Scots are unaware of the economic benefits of higher immigration, according to a Holyrood report.
Nicola Sturgeon wants more people from overseas to settle here to increase the working population.
But there are pockets of hostility to migrants and a lack of public awareness on why they are needed, says immigration expert Dr Paulina Trevena.
The Glasgow University academic said ministers must do more to address concerns or risk causing social problems.
And she warned that Scotland might not be ready to be a “country of immigration”.
Dr Trevena said: “Scotland is seen to have a generally welcoming attitude towards migrants yet this is not always the case, with racism and xenophobia being a particular issue in areas of high social deprivation.
“Moreover, while Scotland needs migration to grow its population and be able to sustain its economy, the general public is not aware of this argument.
“Furthermore, the established population has many concerns around immigration which are not being addressed and it does not necessarily support sustaining high levels of migration into Scotland.”
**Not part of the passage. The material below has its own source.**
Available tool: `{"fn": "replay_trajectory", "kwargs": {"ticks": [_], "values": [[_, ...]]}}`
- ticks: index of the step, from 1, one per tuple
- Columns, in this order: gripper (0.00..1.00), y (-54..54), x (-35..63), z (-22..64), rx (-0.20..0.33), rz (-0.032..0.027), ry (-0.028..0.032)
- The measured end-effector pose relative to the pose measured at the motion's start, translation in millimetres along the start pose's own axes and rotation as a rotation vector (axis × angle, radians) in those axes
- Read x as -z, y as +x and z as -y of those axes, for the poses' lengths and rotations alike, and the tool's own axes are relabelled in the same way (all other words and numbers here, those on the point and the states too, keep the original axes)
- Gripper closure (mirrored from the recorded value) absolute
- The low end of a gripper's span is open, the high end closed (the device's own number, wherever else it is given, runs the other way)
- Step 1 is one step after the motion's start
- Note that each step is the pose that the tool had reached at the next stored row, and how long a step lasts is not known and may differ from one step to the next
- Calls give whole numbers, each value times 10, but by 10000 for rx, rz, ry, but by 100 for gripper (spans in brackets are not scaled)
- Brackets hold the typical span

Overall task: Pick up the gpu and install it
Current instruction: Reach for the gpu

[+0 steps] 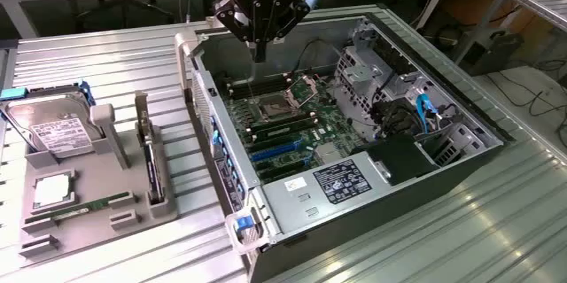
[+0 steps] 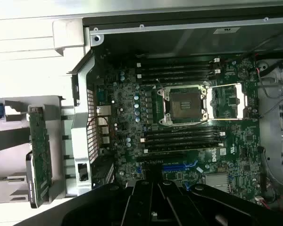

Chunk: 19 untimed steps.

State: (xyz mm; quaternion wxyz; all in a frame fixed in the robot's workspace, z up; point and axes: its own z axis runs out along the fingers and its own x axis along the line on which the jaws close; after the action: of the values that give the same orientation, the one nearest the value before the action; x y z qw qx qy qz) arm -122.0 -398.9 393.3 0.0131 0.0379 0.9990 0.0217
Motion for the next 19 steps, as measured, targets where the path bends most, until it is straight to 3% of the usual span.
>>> {"fn": "replay_trajectory", "kwargs": {"ticks": [12,17,19], "values": [[89,16,2,6,-2,-1,2],[89,199,9,84,-1,0,0],[89,359,16,145,0,0,1]]}}
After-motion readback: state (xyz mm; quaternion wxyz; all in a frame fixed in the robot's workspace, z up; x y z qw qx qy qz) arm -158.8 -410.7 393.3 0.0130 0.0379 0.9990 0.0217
Dr Trevena praised the Scottish Government’s efforts in trying to instil positive attitudes towards migrants, but said “actions need to follow the political rhetoric”.
She said migrants often live “very separate lives” from the native population, bolstering arguments for a social integration strategy to encourage “mixing”.
Dr Trevena added: “All things considered, while attitudes towards migrants are currently less hostile in Scotland than elsewhere in the UK, this does not mean that there is broad support for Scotland to become a country of immigration.”
Negative attitudes towards migrants are “particularly strong among established populations living in areas of multiple deprivation, and especially among teenagers”, the report found.
The Scottish Parliament Information Service briefing is based on interviews conducted this year with 116 people from migrant and native populations, as well as those from academia, local government and business.
The independence blueprint from the SNP’s Growth Commission proposed a “Come to Scotland” package that includes highly-skilled migrants receive tax breaks.
A Panelbase poll for the Sunday Times found only 36% thought the commission’s plan for nearly 400,000 new immigrants would be good for the economy.
Just under a third (30%) thought it would be bad for the economy and 34% said it would be neither good nor bad.
Ms Sturgeon wants immigration powers to be devolved to Holyrood so Scotland can increase its working population to provide more money for public services.
In a speech in January, the SNP leader admitted that arguing for more immigration would be challenging, but warned of damaging population decline without it.
“That is why, as First Minister, I have a duty to make the case for free movement no matter how difficult that is sometimes perceived to be,” she said.